A main goal of this thesis was to design and identify an appropriate mathematical model of stochastic biological system. A CTMC model show its ability to provide a well description of biological system and its behaviour. We have demonstrated that how designed CTMC is used to describe two biological case studies: LV and repressilator. In repressilator model, the simulated data produced from CTMC model is consistent with original observed data and show similar behaviour.
The main contribution of this thesis made on the part of Bayesian inference method. The problem of intractable likelihood prohibit the direct Bayesian inference, alternatively, ABC and PMMH were employed as an approximated methods. A variety of an existing algorithms were reviewed and critically discussed. The most challenging problem can be faced when employing the Bayesian inference using the proposed approaches is how to design and tuning algorithm to achieve an efficient estimation, also to balance an accuracy and computational cost. There are some aspects of the model specification that mitigate as much as possible thenumber of modes in the likelihood The effective of proposed scheme demonstrated on two biological systems. The designing ABC algorithm based on rejection and generalised rejection technique proof it ability to infer uncertainties in LV model. Furthermore, ABC algorithm within sequential version demonstrated on LV and provide a better approximation to the model parameter posterior. In order to assess the performance of ABC algorithm, a PMMH is considered as the second inference, yet, designing algorithm for PMMH more complex and difficult than ABC and require a special tuning.
A resulting parameter inference of LV model obtained from employing ABC and PMMH algorithms given an experimental data that generated from artificially CTMC model are compared. An application of those proposed approaches also demonstrated on more complex case study repressilator compared to the simple LV case study. In our application, we illustrated the important algorithmic parameter that can influence the efficiency of performance of algorithm. In attempt to enable a best performance of PMMH algorithm, a nontrivial potential practical issues with its possible solution were investigated. This particle issues associated with number of particles, mixing and stationary distribution are mitigated by monitoring the convergence of several indecent Markov chains and tuning a proposal distribution to be adaptive which adjust it through the iteration to have a shape that similar to to the current posterior approximation. An ABC SMC was applied on repressilator model given both simulated and observed data, to obtain more efficient approximation to the parameter posterior, a particle diversity maintained by monitoring the the ESS. The ABC SMC suffer from the exact problem, where the exact approximation obtained if the tolerance is equal to zero which in practice impossible.

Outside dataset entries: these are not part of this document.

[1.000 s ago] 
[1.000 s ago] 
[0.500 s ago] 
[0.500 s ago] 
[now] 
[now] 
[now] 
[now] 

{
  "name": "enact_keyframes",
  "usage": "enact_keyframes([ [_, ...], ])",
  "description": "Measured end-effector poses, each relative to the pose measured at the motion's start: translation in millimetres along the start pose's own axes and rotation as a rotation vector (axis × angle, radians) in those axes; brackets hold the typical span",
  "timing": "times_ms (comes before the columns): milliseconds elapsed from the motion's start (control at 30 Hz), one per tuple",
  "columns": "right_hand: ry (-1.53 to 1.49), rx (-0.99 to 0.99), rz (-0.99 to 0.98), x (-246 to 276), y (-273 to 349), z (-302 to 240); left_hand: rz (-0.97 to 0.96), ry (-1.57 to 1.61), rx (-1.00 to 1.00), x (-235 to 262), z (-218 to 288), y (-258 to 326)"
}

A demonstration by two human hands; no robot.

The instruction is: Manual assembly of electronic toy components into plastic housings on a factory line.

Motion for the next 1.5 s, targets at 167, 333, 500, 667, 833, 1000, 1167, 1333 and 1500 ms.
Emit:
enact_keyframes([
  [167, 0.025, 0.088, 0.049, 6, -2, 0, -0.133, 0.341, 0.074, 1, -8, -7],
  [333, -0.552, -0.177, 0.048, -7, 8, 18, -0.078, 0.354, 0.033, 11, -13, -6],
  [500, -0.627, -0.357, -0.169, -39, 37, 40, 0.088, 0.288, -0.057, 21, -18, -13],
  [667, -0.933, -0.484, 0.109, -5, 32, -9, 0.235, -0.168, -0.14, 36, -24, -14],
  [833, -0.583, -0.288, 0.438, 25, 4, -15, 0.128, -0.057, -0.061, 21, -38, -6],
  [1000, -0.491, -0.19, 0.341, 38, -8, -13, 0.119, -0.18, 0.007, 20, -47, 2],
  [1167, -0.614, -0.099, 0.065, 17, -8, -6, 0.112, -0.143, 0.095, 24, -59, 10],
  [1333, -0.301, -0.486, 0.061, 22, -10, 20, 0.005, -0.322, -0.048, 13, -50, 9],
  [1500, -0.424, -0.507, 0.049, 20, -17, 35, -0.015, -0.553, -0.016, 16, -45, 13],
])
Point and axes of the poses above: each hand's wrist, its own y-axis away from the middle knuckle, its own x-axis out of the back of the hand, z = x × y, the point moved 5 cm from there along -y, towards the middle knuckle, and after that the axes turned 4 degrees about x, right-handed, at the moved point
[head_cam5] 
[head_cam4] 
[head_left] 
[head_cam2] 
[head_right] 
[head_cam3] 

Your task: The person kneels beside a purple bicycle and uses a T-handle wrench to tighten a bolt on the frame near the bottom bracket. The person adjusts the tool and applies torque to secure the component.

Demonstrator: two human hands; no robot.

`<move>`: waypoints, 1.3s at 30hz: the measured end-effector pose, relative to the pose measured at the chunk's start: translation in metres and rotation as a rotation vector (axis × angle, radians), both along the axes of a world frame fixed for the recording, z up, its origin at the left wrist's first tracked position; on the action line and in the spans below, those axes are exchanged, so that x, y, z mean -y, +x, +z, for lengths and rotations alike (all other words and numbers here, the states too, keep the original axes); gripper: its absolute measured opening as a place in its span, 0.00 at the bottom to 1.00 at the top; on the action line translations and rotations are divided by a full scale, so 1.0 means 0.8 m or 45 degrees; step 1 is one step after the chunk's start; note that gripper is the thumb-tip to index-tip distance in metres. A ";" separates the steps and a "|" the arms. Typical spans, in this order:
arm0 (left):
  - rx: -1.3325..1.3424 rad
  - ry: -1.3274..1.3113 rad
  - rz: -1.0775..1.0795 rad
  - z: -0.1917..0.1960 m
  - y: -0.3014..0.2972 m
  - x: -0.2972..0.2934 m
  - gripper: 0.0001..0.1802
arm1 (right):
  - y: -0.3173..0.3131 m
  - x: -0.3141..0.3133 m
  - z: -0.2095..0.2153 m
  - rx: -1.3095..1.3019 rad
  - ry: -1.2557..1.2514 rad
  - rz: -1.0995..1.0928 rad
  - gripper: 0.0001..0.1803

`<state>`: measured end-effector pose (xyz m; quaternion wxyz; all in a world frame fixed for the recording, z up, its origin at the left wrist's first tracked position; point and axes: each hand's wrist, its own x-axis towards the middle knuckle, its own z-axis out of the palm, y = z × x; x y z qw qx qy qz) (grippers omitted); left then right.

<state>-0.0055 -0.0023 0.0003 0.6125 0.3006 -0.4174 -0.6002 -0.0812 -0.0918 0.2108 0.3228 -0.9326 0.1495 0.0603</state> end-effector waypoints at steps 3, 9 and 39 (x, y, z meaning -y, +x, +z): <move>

To obtain a sufficient approximation we aim to obtain a smallest tolerance value which often require a very large number of simulation. In attempt to save computational time, we carried out a pilot runs to draw an idea about the possible low tolerance can be achieved. This can able us to stop algorithm. Despite the stochastic nature of repressilator model, we notice that different independent runs of the ABC SMC algorithm with exact algorithmic setting lead to similar parameter approximation. Hence, we demonstrate that ABC SMC algorithm converge to its stationary distributeion.
The ABC SMC method seems to be more appropriate inference method which offer a reasonable trade-off between accuracy of estimation and computational time. In addition, we have demonstrated the applicability of the ABC SMC scheme to different cases with both simulate and observed dataset without requiring a special tuning.